En otro paralelo con las fallas de inteligencia previas al 11-S, que la nota califica como «llamativo», los traductores eran pocos, lo que provocó el retraso de los análisis. Más allá de esto, el informe de Hanyok introduce un elemento inquietante para explicar la omisión de los aliados: el antisemitismo imperante en la época también fuera de Alemania pudo haber influido en la forma en que se interpretó la información disponible.
«Espiando en el infierno», que, según «The New York Times», fue «distribuida silenciosamente el mes pasado», entrega ejemplos claros acerca de que había información disponible sobre el exterminio y que ésta no recibió la atención que merecía.
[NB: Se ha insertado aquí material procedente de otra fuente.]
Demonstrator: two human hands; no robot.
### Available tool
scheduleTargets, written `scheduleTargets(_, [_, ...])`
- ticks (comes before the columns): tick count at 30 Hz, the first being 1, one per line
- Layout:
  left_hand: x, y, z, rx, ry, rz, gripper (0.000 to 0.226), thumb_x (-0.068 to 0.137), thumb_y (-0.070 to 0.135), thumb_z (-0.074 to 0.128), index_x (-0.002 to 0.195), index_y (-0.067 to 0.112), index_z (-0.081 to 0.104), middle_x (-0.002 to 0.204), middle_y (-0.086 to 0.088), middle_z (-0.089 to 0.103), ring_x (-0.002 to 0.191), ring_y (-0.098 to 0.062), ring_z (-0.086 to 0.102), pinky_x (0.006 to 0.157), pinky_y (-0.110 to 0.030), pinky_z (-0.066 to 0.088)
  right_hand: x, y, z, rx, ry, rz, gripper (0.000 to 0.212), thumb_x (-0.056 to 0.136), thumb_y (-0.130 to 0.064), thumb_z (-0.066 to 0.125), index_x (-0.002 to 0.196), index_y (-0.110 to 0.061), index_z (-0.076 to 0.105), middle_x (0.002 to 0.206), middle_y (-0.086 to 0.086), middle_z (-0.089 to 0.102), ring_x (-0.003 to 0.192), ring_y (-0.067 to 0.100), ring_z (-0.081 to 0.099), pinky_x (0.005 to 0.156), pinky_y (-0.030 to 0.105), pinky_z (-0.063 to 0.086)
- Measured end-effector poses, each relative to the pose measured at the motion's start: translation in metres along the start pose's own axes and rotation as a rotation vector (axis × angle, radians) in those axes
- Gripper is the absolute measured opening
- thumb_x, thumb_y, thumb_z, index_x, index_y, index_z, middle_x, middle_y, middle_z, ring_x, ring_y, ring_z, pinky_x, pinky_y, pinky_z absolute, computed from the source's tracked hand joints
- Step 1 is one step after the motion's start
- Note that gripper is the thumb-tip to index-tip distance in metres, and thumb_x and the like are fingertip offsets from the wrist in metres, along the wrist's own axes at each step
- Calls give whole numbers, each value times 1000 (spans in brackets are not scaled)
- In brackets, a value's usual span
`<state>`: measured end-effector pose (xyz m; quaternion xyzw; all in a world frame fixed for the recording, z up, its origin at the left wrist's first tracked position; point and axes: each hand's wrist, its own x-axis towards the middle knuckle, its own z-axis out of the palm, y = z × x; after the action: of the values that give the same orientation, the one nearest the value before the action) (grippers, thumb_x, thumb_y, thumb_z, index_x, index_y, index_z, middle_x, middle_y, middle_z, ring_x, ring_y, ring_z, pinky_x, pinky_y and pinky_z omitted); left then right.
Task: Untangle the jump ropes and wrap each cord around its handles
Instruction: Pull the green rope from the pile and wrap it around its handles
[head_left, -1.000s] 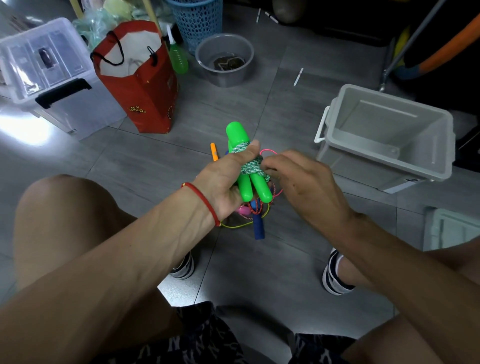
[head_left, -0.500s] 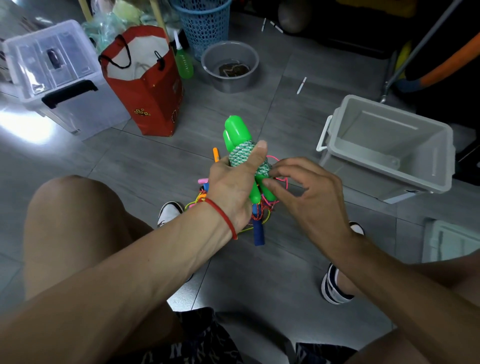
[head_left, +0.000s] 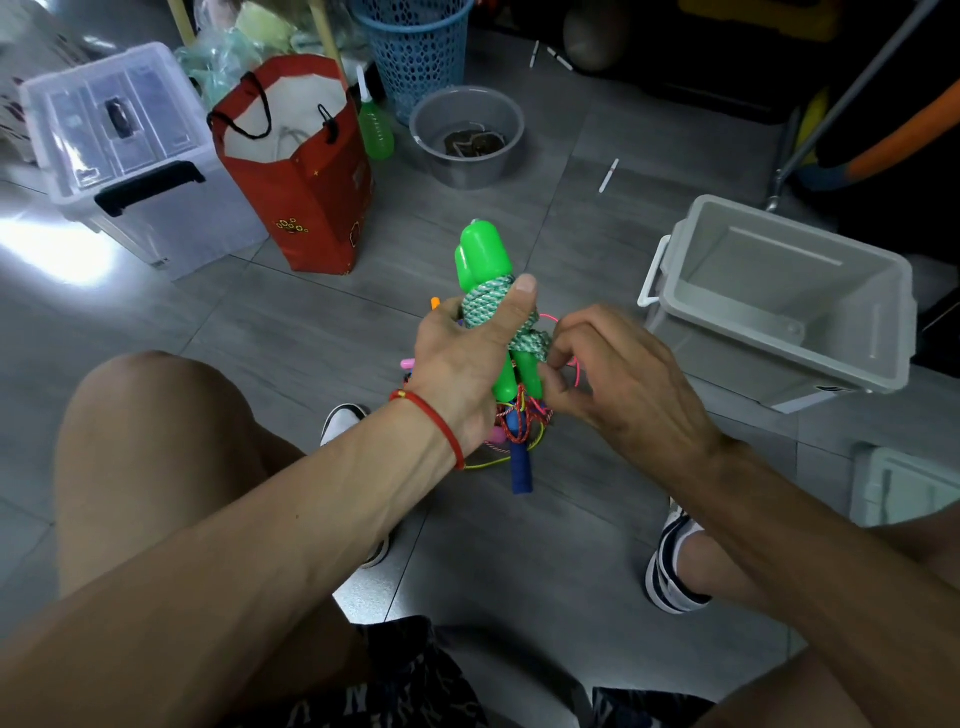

Así, «un mensaje, declasificado en 2000 y citado sólo en publicaciones académicas, fue interceptado el 11 de enero de 1943. Este especificaba el número de los judíos asesinados en la Operación Reinhard en cuatro campos de la muerte -Lublin, Belzec, Sobibor y Treblinka- en 1942: 1.274.166». Sin embargo, sigue el artículo del «Times», según el reporte de la época, «el mensaje contenía solamente las letras que identificaban los campos de la muerte seguidos de los totales numéricos». Así, «la pista de que éstos eran campos de la muerte habría sido la referencia a la Operación Reinhard, un tributo al general de las SS Reinhard Heydrich, a quien se había encargado organizar el plan nazi para eliminar a los judíos de Europa».